Consult most any current power ranking and you’ll likely find the Houston Texans camped out in the top five. Not bad considering two years ago, the Texans were embarking on yet another season of playing fairly average football that didn’t produce any postseason results.
While Arian Foster, Andre Johnson, and the Wade Phillips-led defense certainly deserve credit and respect, let’s not forget it took a certain quarterback missing a season for the Texans to finally breach the playoff barrier. The Texans, while enduring injuries to key personnel, only won the AFC South when the Indianapolis Colts disintegrated, the Jacksonville Jaguars named Blaine Gabbert a starter, and the Tennessee Titans just hit it down the middle.
Two games into their 2012 campaign the Houston Texans have looked impressive against the likes of Ryan Tannehill and the Miami Dolphins, and Gabbert’s Jags. In both games the Texans have won by 20. This apparently makes you one of the best five teams in football right now.
Barring a blowout by either team, this game likely won’t tell us as much about Denver as it does about Houston. Here are my thoughts heading in:
If Denver Wins…this Broncos team really has the tools to make some noise in the AFC this year, and the Texans will likely crumble against an elite quarterback come playoff time.
If Houston Wins…the Texans still look like a contender, Denver is still gelling.

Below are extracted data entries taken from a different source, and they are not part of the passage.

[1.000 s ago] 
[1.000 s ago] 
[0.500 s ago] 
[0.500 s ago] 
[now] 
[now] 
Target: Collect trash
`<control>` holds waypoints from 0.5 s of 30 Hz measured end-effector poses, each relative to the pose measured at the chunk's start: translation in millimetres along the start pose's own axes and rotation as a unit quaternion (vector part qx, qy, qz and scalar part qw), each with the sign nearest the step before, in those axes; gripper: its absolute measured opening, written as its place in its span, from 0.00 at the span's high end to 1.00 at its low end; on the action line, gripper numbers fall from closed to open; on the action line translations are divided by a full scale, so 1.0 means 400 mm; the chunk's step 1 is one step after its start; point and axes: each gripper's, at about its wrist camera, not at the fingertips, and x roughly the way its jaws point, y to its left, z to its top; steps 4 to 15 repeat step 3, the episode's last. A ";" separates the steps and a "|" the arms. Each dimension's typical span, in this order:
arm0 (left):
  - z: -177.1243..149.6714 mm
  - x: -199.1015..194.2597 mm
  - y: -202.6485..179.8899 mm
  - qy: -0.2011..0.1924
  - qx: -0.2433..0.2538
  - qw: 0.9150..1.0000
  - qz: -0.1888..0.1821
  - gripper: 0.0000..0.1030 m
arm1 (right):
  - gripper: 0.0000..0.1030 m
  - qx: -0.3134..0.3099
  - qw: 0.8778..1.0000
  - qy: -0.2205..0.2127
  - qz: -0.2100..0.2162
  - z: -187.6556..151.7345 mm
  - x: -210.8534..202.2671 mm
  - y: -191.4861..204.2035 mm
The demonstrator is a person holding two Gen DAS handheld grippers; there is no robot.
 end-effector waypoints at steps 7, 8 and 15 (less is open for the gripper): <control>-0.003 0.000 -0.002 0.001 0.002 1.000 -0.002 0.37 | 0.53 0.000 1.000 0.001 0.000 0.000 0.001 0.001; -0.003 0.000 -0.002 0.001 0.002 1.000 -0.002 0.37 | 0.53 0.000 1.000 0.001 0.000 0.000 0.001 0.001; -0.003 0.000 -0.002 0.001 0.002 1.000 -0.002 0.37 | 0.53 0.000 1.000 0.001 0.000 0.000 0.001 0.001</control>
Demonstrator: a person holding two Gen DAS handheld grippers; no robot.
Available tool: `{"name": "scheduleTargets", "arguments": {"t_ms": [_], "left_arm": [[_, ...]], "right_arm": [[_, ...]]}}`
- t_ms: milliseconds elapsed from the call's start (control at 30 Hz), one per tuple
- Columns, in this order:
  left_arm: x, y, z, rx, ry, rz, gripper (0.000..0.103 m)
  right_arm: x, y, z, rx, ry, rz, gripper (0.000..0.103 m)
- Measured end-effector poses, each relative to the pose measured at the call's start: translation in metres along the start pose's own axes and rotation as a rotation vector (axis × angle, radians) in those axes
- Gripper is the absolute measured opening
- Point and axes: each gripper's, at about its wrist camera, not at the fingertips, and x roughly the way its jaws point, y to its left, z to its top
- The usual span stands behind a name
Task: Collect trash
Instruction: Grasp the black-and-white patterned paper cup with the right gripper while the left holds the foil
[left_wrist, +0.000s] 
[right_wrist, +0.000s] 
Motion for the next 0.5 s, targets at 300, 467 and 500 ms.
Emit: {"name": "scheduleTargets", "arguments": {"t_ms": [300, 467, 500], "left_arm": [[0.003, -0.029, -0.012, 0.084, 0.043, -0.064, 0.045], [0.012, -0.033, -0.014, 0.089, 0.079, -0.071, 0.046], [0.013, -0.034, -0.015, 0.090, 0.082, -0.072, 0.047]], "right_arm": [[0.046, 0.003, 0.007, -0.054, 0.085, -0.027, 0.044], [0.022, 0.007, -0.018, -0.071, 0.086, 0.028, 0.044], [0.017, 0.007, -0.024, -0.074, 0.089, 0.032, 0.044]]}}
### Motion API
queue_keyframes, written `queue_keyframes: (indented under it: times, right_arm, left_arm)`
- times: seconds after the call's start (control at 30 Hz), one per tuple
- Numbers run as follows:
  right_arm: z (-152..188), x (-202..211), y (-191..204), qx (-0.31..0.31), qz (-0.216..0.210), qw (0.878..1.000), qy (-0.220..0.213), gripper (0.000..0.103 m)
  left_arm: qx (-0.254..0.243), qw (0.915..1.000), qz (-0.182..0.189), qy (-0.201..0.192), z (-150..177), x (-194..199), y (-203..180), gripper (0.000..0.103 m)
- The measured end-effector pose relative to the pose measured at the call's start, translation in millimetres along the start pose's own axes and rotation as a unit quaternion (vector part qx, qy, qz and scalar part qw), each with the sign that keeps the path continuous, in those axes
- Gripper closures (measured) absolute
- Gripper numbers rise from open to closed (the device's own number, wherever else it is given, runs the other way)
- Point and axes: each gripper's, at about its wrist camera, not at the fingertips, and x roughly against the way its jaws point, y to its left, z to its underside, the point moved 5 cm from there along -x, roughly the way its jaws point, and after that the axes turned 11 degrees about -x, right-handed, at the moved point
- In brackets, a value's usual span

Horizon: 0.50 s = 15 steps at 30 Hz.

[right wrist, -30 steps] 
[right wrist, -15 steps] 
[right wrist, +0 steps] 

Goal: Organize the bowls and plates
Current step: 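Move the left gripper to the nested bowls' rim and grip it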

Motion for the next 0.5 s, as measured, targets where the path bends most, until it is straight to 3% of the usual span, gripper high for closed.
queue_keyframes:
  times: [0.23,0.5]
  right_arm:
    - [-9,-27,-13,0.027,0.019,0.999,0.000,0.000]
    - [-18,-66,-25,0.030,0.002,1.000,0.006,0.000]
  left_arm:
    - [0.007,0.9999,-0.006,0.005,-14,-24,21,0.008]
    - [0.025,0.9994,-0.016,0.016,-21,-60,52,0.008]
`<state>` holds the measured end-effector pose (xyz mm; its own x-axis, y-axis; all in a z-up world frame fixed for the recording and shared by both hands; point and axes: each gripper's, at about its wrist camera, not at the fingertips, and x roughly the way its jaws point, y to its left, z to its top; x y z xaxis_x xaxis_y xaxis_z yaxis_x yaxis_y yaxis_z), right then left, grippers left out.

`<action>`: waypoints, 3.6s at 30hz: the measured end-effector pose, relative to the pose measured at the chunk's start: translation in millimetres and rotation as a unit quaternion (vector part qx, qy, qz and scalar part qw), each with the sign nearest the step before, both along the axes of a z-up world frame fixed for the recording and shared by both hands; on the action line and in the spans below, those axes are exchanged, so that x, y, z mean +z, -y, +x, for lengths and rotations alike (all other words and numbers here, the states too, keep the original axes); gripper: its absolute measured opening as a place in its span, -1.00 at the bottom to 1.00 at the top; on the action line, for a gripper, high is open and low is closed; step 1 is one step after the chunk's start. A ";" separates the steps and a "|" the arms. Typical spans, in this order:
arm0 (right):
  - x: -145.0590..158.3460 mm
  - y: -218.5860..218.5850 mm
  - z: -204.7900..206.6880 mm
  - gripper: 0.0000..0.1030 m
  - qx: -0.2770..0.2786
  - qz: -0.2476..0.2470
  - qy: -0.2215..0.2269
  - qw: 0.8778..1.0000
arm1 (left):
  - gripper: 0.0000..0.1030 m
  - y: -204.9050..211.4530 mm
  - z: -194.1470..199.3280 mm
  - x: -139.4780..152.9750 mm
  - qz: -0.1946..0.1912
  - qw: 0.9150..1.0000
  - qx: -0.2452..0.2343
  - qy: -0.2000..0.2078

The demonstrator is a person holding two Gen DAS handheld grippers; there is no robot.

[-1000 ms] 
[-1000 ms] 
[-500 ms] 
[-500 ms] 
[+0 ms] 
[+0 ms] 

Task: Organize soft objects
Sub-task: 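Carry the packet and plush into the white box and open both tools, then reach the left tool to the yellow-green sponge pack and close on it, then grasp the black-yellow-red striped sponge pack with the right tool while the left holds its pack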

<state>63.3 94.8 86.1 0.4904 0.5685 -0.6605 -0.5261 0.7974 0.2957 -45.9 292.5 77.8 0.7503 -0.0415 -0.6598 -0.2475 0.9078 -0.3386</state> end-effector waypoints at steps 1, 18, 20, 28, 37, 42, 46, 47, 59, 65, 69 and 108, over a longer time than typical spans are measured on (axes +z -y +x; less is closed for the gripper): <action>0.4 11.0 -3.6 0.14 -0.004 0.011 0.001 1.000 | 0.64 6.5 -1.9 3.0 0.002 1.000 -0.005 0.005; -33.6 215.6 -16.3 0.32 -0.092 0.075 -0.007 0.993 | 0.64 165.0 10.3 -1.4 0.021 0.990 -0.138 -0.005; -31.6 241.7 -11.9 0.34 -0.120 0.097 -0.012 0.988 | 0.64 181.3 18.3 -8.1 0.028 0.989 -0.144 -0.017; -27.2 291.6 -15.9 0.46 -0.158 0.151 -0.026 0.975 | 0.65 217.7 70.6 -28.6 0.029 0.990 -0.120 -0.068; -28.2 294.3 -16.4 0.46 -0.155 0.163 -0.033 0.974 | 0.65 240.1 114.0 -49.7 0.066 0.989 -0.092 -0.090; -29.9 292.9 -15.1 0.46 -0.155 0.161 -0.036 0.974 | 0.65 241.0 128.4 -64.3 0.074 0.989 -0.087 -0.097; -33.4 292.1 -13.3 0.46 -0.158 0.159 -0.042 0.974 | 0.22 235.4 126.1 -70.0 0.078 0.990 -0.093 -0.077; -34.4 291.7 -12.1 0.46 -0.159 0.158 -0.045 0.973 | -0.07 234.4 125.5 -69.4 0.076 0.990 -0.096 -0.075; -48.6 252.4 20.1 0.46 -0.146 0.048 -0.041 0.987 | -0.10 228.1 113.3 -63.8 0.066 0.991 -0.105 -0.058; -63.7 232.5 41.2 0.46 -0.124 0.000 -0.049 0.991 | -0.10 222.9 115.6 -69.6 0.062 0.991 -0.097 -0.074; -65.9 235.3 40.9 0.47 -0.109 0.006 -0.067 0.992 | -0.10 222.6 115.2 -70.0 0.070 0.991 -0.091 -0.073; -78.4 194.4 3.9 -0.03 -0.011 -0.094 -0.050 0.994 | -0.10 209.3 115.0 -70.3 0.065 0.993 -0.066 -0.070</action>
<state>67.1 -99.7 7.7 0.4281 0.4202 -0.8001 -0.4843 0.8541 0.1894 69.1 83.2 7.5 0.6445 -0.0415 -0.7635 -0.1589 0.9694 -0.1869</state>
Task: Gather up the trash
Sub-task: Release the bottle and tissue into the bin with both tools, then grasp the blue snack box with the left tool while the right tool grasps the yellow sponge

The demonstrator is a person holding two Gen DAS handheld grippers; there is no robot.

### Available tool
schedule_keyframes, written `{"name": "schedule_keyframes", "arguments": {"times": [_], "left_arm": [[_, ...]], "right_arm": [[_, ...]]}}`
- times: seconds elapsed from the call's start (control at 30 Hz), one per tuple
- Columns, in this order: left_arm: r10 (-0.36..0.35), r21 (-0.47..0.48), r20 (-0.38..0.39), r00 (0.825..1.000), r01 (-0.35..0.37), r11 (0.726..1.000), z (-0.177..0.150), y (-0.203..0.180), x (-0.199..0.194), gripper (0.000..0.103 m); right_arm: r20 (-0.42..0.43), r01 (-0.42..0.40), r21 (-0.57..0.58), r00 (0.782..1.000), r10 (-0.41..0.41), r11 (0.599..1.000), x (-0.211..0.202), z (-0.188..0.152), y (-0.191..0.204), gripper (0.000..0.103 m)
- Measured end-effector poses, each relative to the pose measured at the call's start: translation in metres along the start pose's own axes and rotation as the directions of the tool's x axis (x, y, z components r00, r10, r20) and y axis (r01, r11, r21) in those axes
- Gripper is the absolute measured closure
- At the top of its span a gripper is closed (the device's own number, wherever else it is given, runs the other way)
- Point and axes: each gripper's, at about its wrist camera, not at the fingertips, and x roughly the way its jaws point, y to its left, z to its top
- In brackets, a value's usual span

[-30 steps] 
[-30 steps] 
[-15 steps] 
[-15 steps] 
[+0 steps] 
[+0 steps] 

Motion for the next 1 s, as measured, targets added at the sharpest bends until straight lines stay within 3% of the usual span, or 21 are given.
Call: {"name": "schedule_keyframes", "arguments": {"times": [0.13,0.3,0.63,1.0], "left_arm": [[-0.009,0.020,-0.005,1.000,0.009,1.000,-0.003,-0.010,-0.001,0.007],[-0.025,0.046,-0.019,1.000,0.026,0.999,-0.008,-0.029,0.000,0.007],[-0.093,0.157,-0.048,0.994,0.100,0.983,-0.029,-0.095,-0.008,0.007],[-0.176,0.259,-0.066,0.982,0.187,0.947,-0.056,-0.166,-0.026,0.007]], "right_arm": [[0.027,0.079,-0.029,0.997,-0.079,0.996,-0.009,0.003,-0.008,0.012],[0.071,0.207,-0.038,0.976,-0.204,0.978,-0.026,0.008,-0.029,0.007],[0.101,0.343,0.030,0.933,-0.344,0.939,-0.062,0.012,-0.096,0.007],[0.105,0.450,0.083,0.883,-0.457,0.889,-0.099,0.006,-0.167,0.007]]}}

In the grand scheme of the season this isn’t a must win for either side. However, given the Broncos difficult schedule, the easiest path to the playoffs for Denver is winning at home, and winning in the division. The Texans present an opportunity for a home win.
All that said, here’s the brief what to watch for:
When Houston has the ball:
The Broncos defense will likely hinge upon the play of its front seven. The Broncos have looked strong against the run in the previous two weeks in shutting down running games usually regarded as solid. Foster will be the team’s first test against an “elite” back, and Ben Tate won’t give the interior defense much of a break.
The Texans’ zone blocking scheme was forged in Denver, and is still producing results. Denver’s speed rush on the ends will have to play smart to keep Houston from simply moving the effective Von Miller and Elvis Dumervil to areas where they can’t influence plays.
When Denver has the ball:
A week after one of Peyton Manning’s more disappointing starts, he and the Denver offense get an even higher ranked defense. It will be interesting to see how much the Texans utilize the nebulous pre-snap box strategy the Atlanta Falcons deployed. If bunch formations and pre-snap movement on the defense is incorporated, it will be extremely interesting to see how much it will affect Manning and Mike McCoy. The Broncos offensive coordinator illustrated his adaptability last season and combined with Manning’s knowledge of basically anything that has ever happened in football, Denver’s response to the ultra-disguised defense could be interesting to see.
If there’s one thing the Broncos have yet to unleash, it’s an early flurry. Manning and the offense have been at their best in the no-huddle, yet Denver has tried to alter its tempo early in the first two games. Several no-huddle drives by the Broncos offense to begin the game may be an worthwhile change-up, and if trends remain, allow the Denver defense to do what it was really built to do: Play with a lead.
Denver 31, Houston 28
The one thing no one will readily say in Dove Valley was that Manning totally cost Denver the game last week (to be fair…he probably would’ve allowed the team to come back and win it too). At home, with lessons learned, the Texans and all the citizens of Power Rankington are reminded that Houston is a solid team, but still can’t be rolled into the elite.